**Exercise requirements:**
The records below hold a stretch from the line with "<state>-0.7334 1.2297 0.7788" through the line with "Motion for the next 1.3"; return exactly those lines, ends included, and nothing more.

Stored items
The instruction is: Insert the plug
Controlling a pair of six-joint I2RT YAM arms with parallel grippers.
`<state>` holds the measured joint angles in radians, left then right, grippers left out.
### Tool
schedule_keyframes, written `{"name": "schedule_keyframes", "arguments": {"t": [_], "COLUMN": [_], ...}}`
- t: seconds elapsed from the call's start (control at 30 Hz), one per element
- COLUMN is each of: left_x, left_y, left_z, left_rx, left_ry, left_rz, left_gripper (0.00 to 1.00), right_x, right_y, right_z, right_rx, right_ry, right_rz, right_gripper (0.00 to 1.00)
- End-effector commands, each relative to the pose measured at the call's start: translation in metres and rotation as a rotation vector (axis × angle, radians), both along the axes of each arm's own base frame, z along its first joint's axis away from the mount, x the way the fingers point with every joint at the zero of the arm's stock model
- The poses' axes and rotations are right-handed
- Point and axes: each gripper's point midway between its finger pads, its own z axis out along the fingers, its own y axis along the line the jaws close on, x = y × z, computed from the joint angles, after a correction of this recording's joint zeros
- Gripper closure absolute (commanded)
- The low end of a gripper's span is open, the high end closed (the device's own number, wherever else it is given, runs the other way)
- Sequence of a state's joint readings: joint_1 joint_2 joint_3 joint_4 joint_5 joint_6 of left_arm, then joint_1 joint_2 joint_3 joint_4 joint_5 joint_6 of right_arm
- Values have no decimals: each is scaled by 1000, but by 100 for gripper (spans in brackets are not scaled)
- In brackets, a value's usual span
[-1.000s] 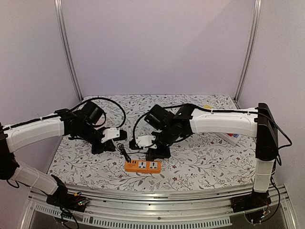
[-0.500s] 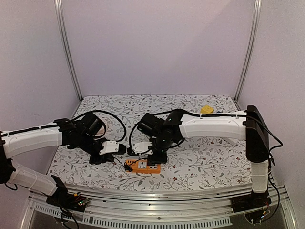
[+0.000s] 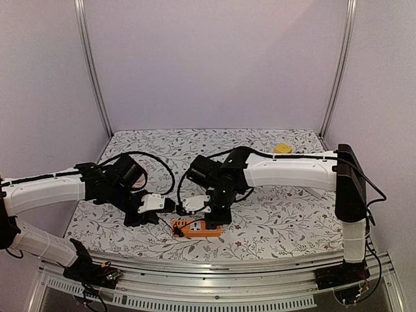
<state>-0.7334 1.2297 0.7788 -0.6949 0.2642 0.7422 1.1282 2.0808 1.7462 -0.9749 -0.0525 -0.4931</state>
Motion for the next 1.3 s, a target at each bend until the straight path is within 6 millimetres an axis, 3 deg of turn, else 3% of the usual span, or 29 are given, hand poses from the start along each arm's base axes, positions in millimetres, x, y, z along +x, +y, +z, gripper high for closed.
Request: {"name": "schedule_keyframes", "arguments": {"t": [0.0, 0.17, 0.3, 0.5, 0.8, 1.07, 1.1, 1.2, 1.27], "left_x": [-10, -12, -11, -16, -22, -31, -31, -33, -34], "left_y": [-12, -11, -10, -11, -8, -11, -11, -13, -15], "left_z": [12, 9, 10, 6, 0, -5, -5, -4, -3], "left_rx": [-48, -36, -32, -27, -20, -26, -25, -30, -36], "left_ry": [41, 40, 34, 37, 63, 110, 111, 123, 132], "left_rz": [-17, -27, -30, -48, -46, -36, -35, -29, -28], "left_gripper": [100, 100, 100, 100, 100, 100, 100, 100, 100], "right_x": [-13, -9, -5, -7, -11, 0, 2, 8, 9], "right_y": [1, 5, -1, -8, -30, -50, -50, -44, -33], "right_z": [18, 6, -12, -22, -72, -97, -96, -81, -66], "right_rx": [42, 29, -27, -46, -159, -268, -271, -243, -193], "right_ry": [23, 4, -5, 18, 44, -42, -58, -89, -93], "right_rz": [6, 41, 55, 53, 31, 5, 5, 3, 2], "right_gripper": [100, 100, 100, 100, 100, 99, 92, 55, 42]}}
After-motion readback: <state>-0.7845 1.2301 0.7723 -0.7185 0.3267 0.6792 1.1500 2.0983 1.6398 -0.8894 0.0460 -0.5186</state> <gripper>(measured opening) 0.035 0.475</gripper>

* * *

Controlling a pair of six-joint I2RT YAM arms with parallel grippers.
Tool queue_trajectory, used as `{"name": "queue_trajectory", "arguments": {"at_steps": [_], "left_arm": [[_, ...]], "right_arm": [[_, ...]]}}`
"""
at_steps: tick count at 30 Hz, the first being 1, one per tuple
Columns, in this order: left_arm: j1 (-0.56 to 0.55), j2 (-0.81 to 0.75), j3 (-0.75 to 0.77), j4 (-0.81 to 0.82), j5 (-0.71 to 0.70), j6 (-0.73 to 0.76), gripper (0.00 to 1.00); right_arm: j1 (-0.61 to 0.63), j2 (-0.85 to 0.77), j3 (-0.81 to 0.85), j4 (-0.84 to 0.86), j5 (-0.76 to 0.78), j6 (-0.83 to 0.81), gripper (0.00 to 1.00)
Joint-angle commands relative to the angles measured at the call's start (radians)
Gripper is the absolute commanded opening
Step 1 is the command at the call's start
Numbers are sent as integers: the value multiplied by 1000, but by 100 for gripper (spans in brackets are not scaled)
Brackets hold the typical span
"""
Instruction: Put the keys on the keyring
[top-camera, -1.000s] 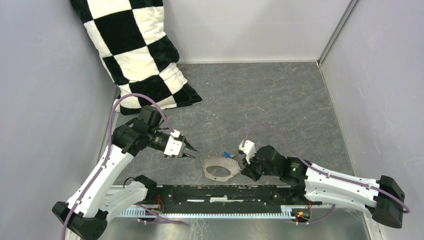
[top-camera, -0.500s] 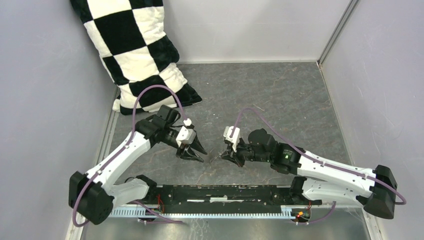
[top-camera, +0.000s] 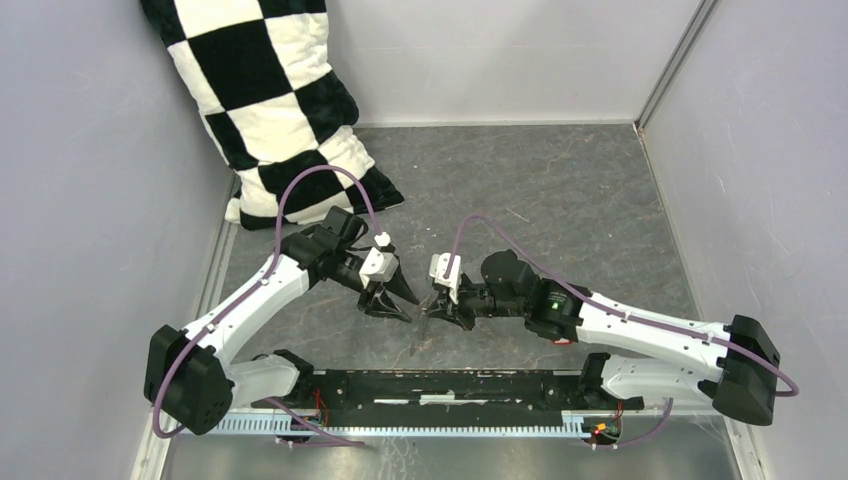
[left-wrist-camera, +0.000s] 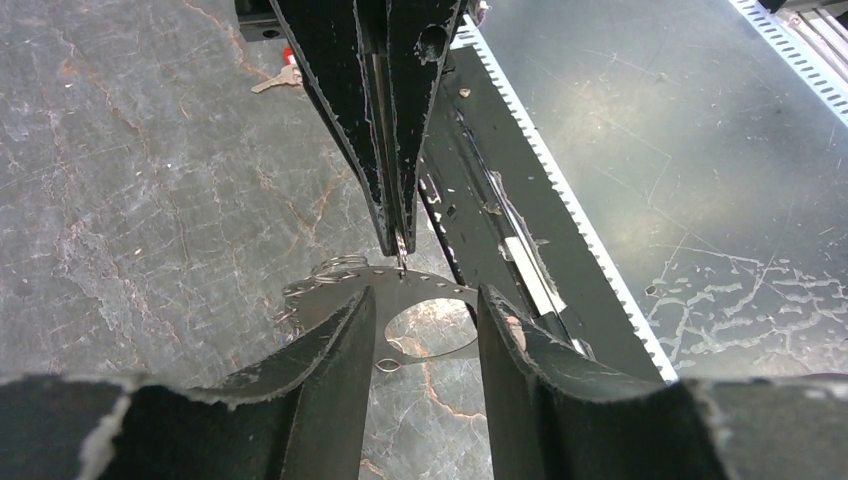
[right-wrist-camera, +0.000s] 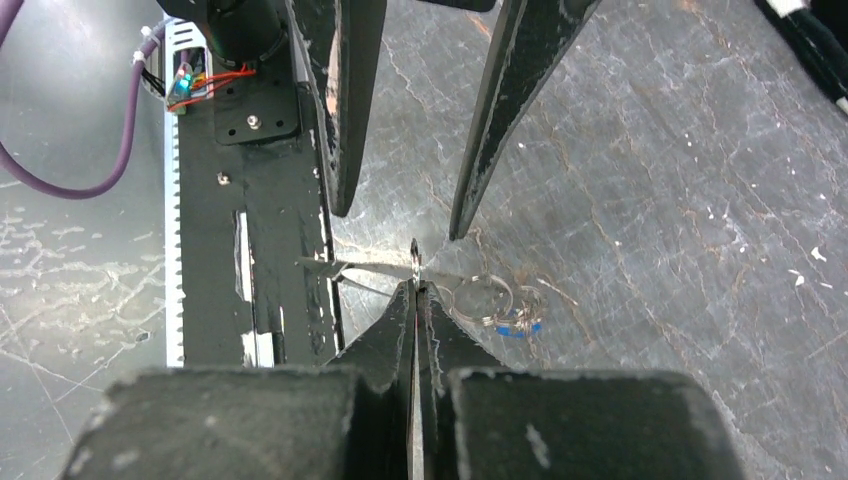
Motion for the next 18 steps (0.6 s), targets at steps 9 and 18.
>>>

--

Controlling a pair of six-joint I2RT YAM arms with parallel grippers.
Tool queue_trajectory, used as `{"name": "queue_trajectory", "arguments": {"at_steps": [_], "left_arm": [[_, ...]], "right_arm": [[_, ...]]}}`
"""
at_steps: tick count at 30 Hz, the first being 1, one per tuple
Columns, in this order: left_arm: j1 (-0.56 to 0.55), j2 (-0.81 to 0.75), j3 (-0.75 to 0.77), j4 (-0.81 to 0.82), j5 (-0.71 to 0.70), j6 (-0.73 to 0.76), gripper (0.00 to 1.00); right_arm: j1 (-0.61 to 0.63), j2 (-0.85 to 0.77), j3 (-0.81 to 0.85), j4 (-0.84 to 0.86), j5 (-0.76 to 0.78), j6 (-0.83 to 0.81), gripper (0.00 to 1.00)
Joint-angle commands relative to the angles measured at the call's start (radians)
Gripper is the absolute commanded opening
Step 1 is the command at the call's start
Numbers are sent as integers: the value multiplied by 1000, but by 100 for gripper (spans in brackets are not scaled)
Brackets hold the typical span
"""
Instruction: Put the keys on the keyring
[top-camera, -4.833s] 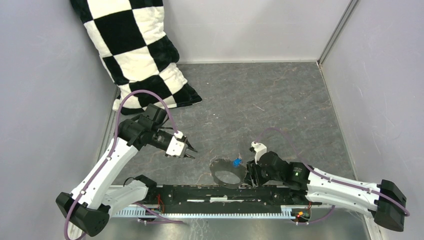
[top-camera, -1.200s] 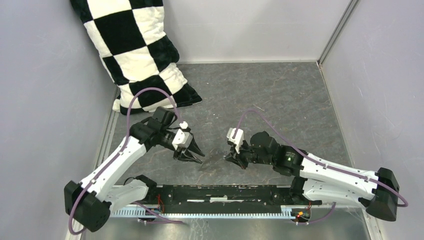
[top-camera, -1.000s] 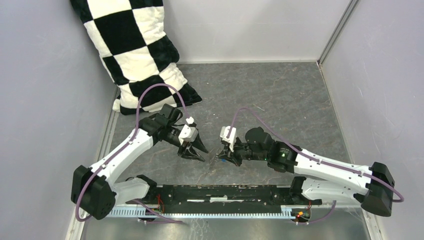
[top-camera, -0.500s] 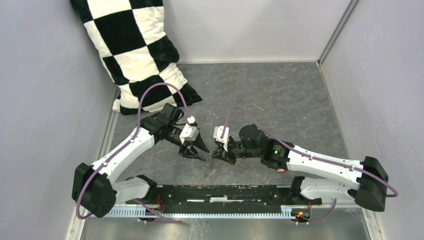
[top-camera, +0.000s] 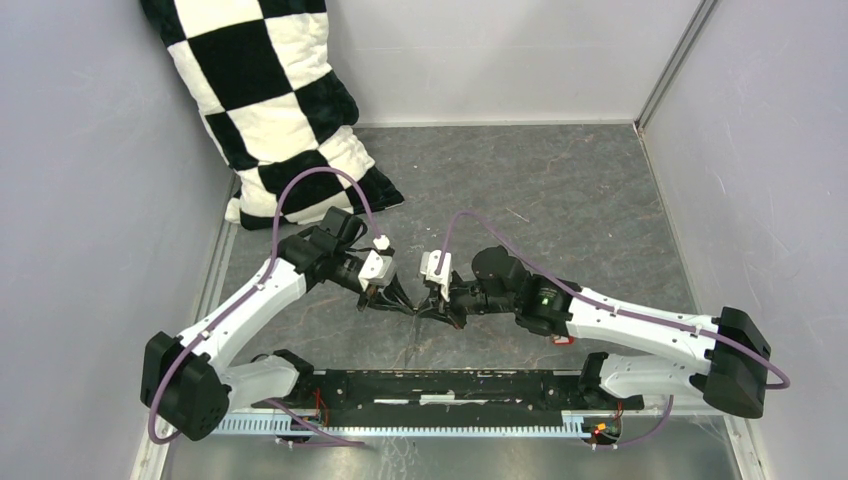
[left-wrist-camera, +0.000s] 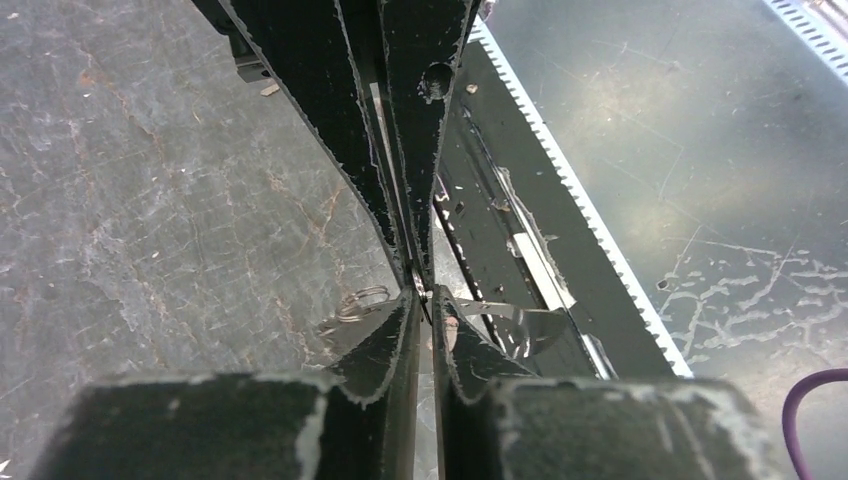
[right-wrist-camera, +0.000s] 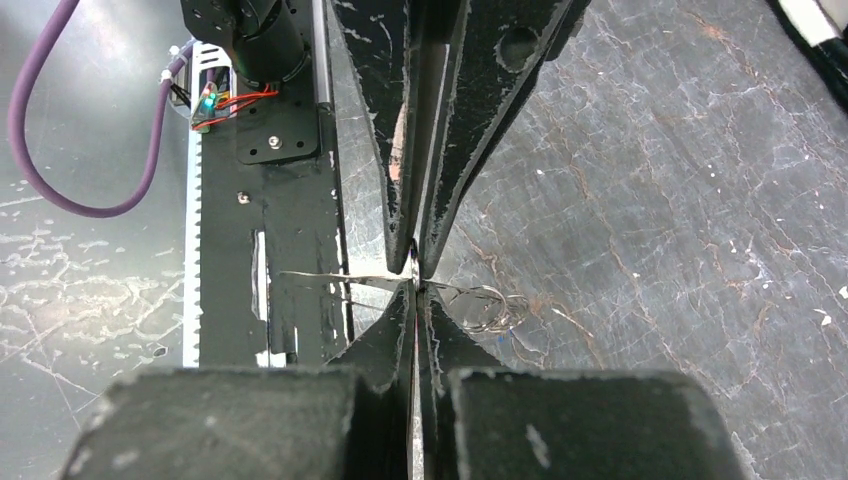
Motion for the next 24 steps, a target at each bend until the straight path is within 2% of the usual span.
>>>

**Reply:**
<state>-0.7334 1.2297 0.7788 -0.6949 0.2642 0.7422 1.1282 2.0808 1.7462 -0.9749 -0.0525 -0.4931</state>
Motion for the next 1.3 s, a target at each bend until the straight path is within 6 millimetres an axis, 3 deg of turn, else 3% of the usual span, or 29 are given, hand poses from the start along each arm's base axes, positions in millimetres, x, y, z along +x, +y, +z, gripper high for closed.

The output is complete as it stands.